━━━━━ RECORDS FOR PROCESSING ━━━━━

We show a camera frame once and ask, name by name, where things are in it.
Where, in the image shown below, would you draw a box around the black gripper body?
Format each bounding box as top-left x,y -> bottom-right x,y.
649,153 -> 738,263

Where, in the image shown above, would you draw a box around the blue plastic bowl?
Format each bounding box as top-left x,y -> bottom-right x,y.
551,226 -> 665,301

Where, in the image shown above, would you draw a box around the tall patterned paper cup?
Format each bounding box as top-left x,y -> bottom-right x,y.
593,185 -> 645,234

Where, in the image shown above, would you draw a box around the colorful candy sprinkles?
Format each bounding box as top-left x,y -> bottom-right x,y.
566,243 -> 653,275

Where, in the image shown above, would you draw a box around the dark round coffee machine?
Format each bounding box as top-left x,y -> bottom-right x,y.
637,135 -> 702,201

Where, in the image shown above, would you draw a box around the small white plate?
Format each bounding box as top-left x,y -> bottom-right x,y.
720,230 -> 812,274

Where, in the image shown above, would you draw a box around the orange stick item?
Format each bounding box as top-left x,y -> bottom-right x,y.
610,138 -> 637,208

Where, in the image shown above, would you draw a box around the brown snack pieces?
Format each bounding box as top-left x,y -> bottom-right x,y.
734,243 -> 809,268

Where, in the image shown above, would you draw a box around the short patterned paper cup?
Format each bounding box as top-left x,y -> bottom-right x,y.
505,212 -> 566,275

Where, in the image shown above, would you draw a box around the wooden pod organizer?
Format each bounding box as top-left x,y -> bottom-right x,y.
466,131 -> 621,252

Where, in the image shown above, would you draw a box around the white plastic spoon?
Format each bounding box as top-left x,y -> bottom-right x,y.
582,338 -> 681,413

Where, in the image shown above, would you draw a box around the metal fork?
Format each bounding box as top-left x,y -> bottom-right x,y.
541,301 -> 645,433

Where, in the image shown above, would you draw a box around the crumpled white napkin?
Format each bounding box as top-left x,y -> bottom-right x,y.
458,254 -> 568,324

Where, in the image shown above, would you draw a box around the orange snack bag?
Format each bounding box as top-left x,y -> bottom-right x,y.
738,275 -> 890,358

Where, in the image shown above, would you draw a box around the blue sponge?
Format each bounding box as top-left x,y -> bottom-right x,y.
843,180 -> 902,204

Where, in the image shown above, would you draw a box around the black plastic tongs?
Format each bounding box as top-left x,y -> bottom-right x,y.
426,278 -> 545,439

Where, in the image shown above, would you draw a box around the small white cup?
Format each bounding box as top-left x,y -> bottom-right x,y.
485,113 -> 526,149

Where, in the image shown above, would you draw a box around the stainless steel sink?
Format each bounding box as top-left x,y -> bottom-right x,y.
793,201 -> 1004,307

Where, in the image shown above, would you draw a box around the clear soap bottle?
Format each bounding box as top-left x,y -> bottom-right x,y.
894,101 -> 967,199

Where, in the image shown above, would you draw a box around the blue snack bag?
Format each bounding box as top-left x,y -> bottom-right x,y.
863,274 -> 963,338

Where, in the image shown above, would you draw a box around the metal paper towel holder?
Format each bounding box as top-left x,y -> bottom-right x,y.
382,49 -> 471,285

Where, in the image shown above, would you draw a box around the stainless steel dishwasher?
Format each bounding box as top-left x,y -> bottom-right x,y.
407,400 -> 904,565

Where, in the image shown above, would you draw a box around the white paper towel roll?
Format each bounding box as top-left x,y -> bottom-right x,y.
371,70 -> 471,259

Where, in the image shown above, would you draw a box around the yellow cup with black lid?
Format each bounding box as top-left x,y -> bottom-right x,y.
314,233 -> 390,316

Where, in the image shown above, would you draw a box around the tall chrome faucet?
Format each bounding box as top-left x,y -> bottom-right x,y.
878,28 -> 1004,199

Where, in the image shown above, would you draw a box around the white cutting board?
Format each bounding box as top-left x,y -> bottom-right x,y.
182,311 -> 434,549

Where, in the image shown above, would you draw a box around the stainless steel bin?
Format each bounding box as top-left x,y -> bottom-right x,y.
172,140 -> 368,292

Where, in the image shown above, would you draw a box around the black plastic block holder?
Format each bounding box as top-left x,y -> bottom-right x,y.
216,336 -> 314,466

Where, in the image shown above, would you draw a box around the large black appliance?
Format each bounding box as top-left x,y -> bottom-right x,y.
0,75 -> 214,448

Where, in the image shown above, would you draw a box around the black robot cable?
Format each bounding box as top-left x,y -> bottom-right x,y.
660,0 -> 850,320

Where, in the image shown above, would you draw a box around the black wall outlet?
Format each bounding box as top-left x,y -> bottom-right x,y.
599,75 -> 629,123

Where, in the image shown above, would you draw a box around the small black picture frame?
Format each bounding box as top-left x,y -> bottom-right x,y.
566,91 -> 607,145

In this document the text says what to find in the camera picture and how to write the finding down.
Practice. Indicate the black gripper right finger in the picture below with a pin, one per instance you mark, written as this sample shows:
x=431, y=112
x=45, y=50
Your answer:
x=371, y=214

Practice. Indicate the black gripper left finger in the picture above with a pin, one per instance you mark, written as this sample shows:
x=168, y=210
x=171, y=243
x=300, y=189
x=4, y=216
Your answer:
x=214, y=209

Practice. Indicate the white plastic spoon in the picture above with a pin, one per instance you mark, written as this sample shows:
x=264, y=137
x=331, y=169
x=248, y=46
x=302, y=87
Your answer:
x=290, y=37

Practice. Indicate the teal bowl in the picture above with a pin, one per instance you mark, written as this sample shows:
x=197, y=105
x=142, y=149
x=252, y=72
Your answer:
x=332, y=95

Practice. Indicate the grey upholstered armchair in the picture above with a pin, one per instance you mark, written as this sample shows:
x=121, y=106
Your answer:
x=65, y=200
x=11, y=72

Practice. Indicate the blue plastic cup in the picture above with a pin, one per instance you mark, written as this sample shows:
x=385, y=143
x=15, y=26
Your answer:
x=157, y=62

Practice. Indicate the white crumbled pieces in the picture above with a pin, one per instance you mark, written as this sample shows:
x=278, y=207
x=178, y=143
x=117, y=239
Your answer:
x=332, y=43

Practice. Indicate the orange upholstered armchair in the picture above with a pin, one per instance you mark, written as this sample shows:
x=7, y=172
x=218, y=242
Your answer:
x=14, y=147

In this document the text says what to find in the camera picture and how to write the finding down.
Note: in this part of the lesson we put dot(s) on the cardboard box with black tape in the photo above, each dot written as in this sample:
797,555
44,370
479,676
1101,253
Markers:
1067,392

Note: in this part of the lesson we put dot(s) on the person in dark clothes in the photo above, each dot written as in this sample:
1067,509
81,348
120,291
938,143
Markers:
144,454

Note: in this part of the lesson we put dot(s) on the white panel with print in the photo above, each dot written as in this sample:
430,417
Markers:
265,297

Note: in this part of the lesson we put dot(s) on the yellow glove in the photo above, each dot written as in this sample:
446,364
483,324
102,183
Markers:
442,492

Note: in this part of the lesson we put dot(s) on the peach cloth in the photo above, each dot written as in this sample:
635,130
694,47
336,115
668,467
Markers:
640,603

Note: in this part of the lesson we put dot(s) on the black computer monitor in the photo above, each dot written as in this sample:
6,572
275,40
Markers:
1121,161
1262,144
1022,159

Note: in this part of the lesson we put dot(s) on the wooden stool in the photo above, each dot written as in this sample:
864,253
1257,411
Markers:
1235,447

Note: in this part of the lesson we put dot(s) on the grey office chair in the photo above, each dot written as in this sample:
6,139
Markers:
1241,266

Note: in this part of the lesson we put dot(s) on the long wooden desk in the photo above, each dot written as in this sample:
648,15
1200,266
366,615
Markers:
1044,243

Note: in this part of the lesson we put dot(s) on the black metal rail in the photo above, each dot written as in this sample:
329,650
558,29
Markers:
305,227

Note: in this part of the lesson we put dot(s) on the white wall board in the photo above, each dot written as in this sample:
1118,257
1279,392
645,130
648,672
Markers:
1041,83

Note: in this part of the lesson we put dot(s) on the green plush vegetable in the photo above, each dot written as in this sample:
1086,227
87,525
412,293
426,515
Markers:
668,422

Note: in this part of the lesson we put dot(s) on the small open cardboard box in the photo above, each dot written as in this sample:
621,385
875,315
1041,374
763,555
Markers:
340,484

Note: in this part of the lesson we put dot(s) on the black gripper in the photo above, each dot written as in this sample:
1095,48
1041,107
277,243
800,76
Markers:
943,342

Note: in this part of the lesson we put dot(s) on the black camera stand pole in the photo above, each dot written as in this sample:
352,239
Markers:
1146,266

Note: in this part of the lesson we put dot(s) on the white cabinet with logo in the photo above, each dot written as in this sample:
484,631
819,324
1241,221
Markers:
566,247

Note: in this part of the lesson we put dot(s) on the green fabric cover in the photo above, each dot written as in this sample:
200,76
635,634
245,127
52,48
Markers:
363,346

━━━━━

| TRY IT |
The answer must be a single number: the count of lines above that contain the word "yellow".

| EXERCISE ANSWER |
2